Zdaniem dr Rafała Towalskiego, bezrobocie obejmuje wiele elementów i celowo w dzisiejszym wystąpieniu nie poruszył tematu dot. emigracji. Nawiązał do konferencji organizowanej przez środowiska pracodawców dot. zarządzania zasobami ludzkimi, podczas której poruszono temat napływu emigrantów z Ukrainy, który został odebrany jako pewnego rodzaju „błogosławieństwo” dla naszego rynku pracy.

- Jest to sytuacja nadzwyczajna, w której mamy też do czynienia z niewykorzystanymi zasobami i kwalifikacjami niektórych osób i może warto byłoby pomyśleć o obniżeniu progu wejścia do niektórych zawodów. Ale może być problem w sytuacji „polityki schładzania bo inflacja” co będzie rodziło konsekwencje na rynku pracy i będzie większym problem z punktu widzenia naszych pracowników, niż pracowników ukraińskich, którzy mają opinię pracowników tańszych. Miałoby to poważne konsekwencje nie tylko ekonomiczne, ale także społeczne, polityczne i inne. Co do sezonowości – nie jesteśmy w stanie ocenić, ilu obywateli Ukrainy, którzy przyjechali do Polski poszukując bezpieczeństwa, zdecyduje się na powrót – odpowiedział.

Profesor Grażyna Spytek-Bandurska z Federacji Przedsiębiorców Polskich zwróciła uwagę, że czym innym jest emigracja zarobkowa, a czym innym emigracja spowodowana wojną. Kobiety z dziećmi przybyłe z Ukrainy traktują pobyt w Polsce, jako czas przejściowy – nie wszystkie są zainteresowane podjęciem pracy, gdyż otrzymały pomoc socjalną, która na pewnym poziomie jest wystarczająca. Występują także różnice kulturowe i postrzeganie roli kobiety w rodzinie – tradycyjny model, w którym mężczyźni wyjeżdżali za pracą, a kobiety zajmowały się wychowywaniem dzieci. Istotne znaczenie ma także wiek – młodsze osoby przymusowy pobyt w Polsce traktują jako szansę na rozwój osobisty i zawodowy. Profesor Spytek-Bandurska podkreśliła, że mówiąc o bezrobociu należy pamiętać o wielu czynnikach społecznych i osobościowych, które wpływają na chęć podjęcia pracy.

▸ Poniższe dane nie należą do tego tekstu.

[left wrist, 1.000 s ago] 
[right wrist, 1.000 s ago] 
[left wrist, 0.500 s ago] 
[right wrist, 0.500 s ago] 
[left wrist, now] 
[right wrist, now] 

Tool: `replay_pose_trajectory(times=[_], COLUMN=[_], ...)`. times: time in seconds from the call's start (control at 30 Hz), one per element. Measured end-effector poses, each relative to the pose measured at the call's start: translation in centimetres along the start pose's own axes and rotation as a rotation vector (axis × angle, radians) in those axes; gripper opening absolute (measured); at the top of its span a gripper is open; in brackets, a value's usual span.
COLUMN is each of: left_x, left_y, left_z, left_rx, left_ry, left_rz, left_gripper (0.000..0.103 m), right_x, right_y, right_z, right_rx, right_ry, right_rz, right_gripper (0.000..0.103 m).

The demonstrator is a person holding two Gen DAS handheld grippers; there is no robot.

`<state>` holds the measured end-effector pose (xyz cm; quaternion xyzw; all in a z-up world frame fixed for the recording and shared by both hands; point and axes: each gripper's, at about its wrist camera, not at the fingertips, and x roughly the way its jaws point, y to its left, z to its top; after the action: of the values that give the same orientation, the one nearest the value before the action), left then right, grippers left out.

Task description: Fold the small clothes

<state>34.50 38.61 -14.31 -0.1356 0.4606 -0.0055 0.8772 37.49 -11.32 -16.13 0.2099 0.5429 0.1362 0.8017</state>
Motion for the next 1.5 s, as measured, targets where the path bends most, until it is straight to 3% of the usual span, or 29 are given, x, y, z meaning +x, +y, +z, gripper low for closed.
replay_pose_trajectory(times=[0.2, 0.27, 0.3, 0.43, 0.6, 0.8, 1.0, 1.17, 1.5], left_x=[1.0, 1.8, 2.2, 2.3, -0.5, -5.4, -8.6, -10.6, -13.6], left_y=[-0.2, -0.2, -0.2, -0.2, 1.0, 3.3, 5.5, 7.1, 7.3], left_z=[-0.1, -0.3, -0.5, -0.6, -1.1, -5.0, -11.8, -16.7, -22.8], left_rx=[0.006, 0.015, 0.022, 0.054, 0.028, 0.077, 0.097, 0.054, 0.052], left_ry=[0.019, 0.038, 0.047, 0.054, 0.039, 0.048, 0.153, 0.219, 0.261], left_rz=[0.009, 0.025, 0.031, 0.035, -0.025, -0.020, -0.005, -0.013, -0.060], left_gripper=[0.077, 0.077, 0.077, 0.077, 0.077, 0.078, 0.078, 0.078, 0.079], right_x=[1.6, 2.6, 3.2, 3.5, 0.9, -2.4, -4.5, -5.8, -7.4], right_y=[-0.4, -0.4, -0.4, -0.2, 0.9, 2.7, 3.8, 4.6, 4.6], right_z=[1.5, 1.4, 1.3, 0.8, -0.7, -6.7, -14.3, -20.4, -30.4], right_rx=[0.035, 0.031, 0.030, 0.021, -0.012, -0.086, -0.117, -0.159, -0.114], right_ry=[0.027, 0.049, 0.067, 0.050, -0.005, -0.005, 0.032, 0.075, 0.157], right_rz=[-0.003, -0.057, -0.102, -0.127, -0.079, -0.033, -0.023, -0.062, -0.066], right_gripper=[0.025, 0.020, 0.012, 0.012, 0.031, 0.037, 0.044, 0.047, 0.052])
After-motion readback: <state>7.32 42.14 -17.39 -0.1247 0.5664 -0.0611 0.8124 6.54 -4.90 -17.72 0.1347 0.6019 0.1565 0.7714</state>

 Zygmunt Mierzejewski, poruszył temat dot. braku strategii gospodarczej w kraju, i tego jak ocenić doraźne działania – czy idą one w dobrym kierunku? Dodał, że oczekuje, że na Radzie Dialogu Społecznego będzie poważna debata, co zrobić, by nasz rozwój oprzeć na jakichś realiach przyjętych do realizacji.

Anna Zajda-Czapińska z Ośrodka Wsparcia Ekonomii Społecznej Centrum KLUCZ, poruszyła temat dot. szarej strefy. W 2020 r. usłyszała dane, że tylko 54 proc. osób w wieku produkcyjnym w Polsce pracuje legalnie. Zadała pytanie, gdzie szukać danych dotyczących szarej strefy i jaka powinna to być wielkość dot. legalnej aktywności zawodowej.

Doktor Rafał Towalski odpowiadając podkreślił, że szara strefa ma to do siebie, że ciężko jest oszacować jej wielkość. Nawiązał także do wypowiedzi prof. Grażyny Spytek-Bandurskiej, że być może często osoby z Ukrainy, które mówią że nie chcą podejmować pracy w Polsce – pracują, ale w szarej strefie. Dodał, że szara strefa mogłaby być tematem kolejnej debaty w CPS „Dialog”.

Dyrektor CPS „Dialog” Iwona Zakrzewska, przypomniała, że GUS podał w II kwartale 2022 r., że osoby aktywne zawodowe w wieku 15-89 lat stanowiły 57,9 proc., czyli aktywnych było 17 mln 224 tys., z czego 16 mln 770 tys. stanowili pracujący, a 450 tys. bezrobotni. W tym wszystkim – populacja biernych zawodowo liczyła w tej grupie wiekowej 12 mln 508 tys. osób.

Podsumowując spotkanie dr Rafał Towalski zauważył, że debata pokazała zjawiska, które warto analizować, w tym kwestie związane z migracjami, szarą strefą czy napięciami społecznymi, w tym możliwymi konfliktami w związku np. z inflacją.

Profesor Grażyna Spytek-Bandurska, dodała, że należy podjąć działania i przygotować się do wzrostu bezrobocia – przewidzieć różne scenariusze i plan działań, by nie dopuścić do negatywnych skutków wzrostu bezrobocia.

Dyrektor Iwona Zakrzewska dziękując wszystkim za udział w spotkaniu powiedziała, że podczas debaty poruszono wiele ciekawych kwestii i przedstawiono najnowsze badania dot. bezrobocia. Wyraziła także nadzieję, że w najbliższym czasie uda się spotkać i rozwinąć temat bezrobocia ukrytego, aktywności zawodowej i imigracji.